PITA Fiscal Year 2009 Projects - Product and Process Design and Optimization

Front-to-Back High-Speed Speech Recognition in Silicon

Principal Investigators: Rob A. Rutenbar, Tsuhan Chen, Dr. Edward C. Lin

Speech recognition tools translate human speech data into searchable text. Whether running on a desktop PC or an enterprise server farm, all of today’s state-of-the-art recognizers exist as complex software running on conventional computers. This is profoundly limiting for applications that require extreme recognition speed. Today’s most sophisticated recognizers fully occupy the computational resources of a high-end server to deliver results at real-time speed: each hour of audio input requires roughly an hour of computation for recognition. We need much faster recognizers to triage vast streams of audio intercepts for threats to national security; to extract searchable text from the torrent of audio/video media uploaded to the web; to transcribe physician-dictated medical diagnoses into electronic medical records; and to mine business intelligence from recorded interactions in call centers. Our solution is to move today’s best-quality speech recognition strategies directly into hardware.

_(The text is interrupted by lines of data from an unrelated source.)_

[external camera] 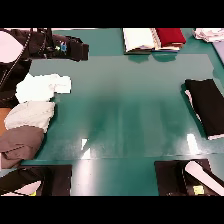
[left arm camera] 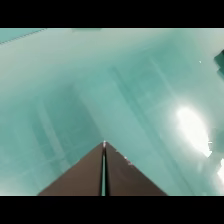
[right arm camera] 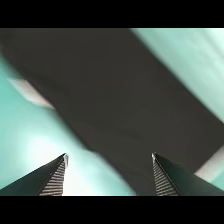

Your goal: Fold the shirts.

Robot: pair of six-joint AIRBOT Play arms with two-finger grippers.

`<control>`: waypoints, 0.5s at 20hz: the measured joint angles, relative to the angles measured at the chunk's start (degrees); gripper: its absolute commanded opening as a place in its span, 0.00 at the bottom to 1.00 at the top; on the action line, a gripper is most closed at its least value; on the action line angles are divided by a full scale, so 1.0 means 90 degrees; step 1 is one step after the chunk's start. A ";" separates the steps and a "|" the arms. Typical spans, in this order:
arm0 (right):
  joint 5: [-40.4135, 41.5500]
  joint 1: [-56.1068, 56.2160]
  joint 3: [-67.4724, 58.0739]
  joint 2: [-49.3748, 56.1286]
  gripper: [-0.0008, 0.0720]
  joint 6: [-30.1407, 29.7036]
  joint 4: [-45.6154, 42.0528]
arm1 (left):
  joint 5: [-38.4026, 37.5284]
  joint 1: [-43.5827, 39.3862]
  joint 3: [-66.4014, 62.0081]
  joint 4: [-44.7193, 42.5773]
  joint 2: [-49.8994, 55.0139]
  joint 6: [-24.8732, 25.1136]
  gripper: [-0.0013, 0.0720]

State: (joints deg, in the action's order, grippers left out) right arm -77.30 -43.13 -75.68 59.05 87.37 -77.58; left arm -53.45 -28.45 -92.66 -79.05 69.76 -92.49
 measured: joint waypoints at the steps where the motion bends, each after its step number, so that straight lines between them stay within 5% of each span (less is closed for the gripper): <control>1: 0.0085 0.0330 -0.0090 -0.0063 0.84 0.0000 0.0223 | 0.0017 0.0000 0.0000 0.0000 0.0000 0.0000 0.05; 4: 0.0357 0.1693 -0.0335 -0.0155 0.80 0.0000 0.0646 | 0.0029 0.0000 0.0000 -0.0002 0.0000 -0.0002 0.05; 7: 0.0680 0.3109 -0.0442 -0.0148 0.49 -0.0002 0.0814 | 0.0053 0.0000 0.0000 0.0000 0.0000 -0.0002 0.05; 9: 0.0894 0.3993 -0.0471 -0.0080 0.07 -0.0007 0.0867 | 0.0080 0.0000 0.0000 0.0000 0.0000 -0.0002 0.05; 10: 0.0976 0.4347 -0.0483 -0.0041 0.04 -0.0061 0.0886 | 0.0083 0.0000 0.0000 0.0000 0.0000 -0.0005 0.05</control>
State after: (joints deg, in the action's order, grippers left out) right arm -68.51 -4.01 -80.03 58.67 86.83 -69.60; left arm -52.71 -28.45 -92.66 -79.05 69.76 -92.53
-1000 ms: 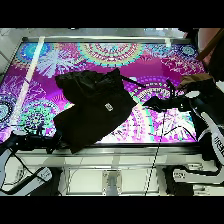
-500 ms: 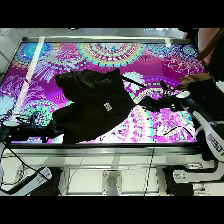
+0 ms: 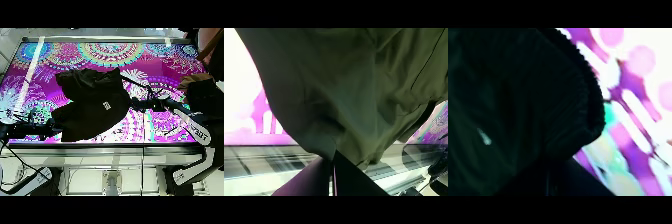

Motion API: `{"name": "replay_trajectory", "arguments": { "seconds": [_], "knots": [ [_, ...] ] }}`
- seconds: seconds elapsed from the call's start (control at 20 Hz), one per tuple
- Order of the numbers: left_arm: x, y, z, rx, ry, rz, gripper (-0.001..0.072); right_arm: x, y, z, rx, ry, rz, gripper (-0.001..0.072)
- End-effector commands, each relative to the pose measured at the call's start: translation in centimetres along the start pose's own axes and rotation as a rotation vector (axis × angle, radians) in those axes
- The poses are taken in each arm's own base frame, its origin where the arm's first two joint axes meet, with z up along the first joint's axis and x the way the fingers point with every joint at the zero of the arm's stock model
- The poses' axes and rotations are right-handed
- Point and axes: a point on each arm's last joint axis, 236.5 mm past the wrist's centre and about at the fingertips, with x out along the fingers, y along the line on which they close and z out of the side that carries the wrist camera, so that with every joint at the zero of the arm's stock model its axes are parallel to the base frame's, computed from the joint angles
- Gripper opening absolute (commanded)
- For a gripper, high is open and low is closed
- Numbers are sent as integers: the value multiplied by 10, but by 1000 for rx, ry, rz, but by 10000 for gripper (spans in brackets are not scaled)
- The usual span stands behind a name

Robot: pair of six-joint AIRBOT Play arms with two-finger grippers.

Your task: Fold the clothes and pants, and hang the long-sleeved shirts on hangers.

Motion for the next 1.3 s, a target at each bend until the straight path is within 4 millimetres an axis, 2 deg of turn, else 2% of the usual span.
{"name": "replay_trajectory", "arguments": {
  "seconds": [0.0,0.1,0.2,0.4,0.5,0.65,0.8,0.9,1.0,1.1,1.25],
  "knots": [
    [-4,-1,-1,42,15,11,16,-7,30,5,-44,42,75,43],
    [-19,8,-3,102,54,90,16,-32,45,-11,-128,149,103,42],
    [-42,8,-4,163,98,156,16,-66,50,-29,-194,227,73,42],
    [-90,-23,5,281,66,194,16,-141,49,-63,-312,284,-151,41],
    [-111,-41,-1,335,47,202,16,-175,64,-85,-344,293,-187,41],
    [-134,-59,-8,379,15,217,15,-208,90,-112,-341,273,-180,41],
    [-149,-76,6,373,-64,233,14,-211,106,-113,-370,216,-168,41],
    [-151,-100,30,456,-133,243,13,-199,110,-95,-373,151,-162,41],
    [-141,-124,63,518,-180,253,13,-184,104,-70,-349,93,-165,41],
    [-130,-125,114,471,-241,353,14,-164,92,-43,-310,44,-176,41],
    [-97,-129,170,415,-239,383,15,-130,68,0,-241,-43,-188,41]
  ]
}}
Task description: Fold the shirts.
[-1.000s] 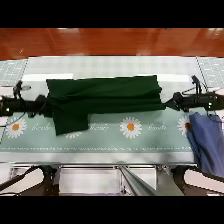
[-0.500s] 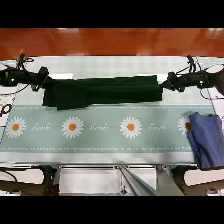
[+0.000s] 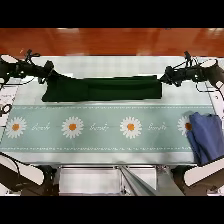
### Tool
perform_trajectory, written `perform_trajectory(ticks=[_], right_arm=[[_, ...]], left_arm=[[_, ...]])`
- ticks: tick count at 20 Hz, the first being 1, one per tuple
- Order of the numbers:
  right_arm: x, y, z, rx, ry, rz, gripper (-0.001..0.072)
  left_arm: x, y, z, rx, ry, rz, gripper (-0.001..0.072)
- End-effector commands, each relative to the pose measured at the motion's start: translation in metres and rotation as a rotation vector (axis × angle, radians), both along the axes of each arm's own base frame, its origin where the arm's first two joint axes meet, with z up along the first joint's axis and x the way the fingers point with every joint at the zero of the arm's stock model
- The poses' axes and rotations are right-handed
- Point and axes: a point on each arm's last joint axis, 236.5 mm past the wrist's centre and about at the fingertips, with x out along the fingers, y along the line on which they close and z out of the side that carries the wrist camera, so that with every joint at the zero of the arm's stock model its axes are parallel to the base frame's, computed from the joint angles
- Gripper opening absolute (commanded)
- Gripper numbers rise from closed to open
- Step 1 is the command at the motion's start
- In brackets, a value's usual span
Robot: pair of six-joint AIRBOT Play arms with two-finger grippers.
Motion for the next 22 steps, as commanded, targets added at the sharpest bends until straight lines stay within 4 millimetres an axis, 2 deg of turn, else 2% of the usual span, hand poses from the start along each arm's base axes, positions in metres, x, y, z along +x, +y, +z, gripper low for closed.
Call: perform_trajectory(ticks=[1,2,3,5,7,9,11,13,14,16,17,20,22], right_arm=[[0.009,-0.002,-0.004,0.007,-0.011,-0.025,0.027],[0.01,0.0,-0.001,0.014,-0.022,-0.024,0.0417],[0.011,-0.001,0.003,0.016,-0.026,-0.021,0.0418],[0.003,-0.012,0.014,-0.01,-0.03,0.004,0.0418],[-0.011,-0.033,0.039,-0.028,-0.033,0.006,0.0418],[-0.032,-0.07,0.069,-0.085,-0.044,-0.008,0.0418],[-0.059,-0.118,0.088,-0.198,-0.029,-0.071,0.0417],[-0.077,-0.149,0.089,-0.225,-0.028,-0.185,0.0417],[-0.086,-0.156,0.078,-0.208,-0.014,-0.248,0.0417],[-0.095,-0.145,0.044,-0.128,0.021,-0.32,0.0417],[-0.093,-0.127,0.031,-0.066,0.024,-0.311,0.0418],[-0.078,-0.075,0.005,0.072,0.047,-0.233,0.0418],[-0.07,-0.048,-0.012,0.116,0.087,-0.184,0.0418]], left_arm=[[0.01,-0.006,-0.006,0.016,-0.026,-0.025,0.0052],[0.006,-0.008,-0.004,0.01,-0.018,-0.037,0.0269],[-0.001,-0.01,-0.001,0.0,0.005,-0.063,0.0498],[-0.019,-0.005,0.011,-0.028,0.066,-0.107,0.0504],[-0.037,0.012,0.035,-0.034,0.076,-0.124,0.0504],[-0.049,0.036,0.07,0.041,0.018,-0.127,0.0503],[-0.063,0.045,0.114,0.129,-0.101,-0.151,0.0504],[-0.077,0.038,0.153,0.196,-0.227,-0.121,0.0504],[-0.087,0.032,0.167,0.231,-0.289,-0.104,0.0503],[-0.11,0.017,0.179,0.275,-0.387,-0.043,0.0503],[-0.124,0.005,0.176,0.284,-0.416,-0.026,0.0504],[-0.156,-0.028,0.149,0.281,-0.437,-0.044,0.0504],[-0.169,-0.046,0.13,0.263,-0.403,-0.091,0.0504]])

In prior work, the team has demonstrated fast experimental prototypes for some of the critical components of best-quality speech recognition. In this ‘seed’ proposal, we propose for the first time to integrate all the disparate components of our prior academic recognizers into a unified, front-to-back (voice to text) high-rate recognizer prototype, running on a commercial-grade configurable hardware platform. This recognizer will perform at speeds of least 20x faster than realtime (e.g., 20 hours of speech processed in 1 hour of elapsed time), run large-vocabulary benchmarks (at least 20,000 words), which is the entry point for practical use in applications such as homeland security, call center customer relationship management (CRM), and medical dictation.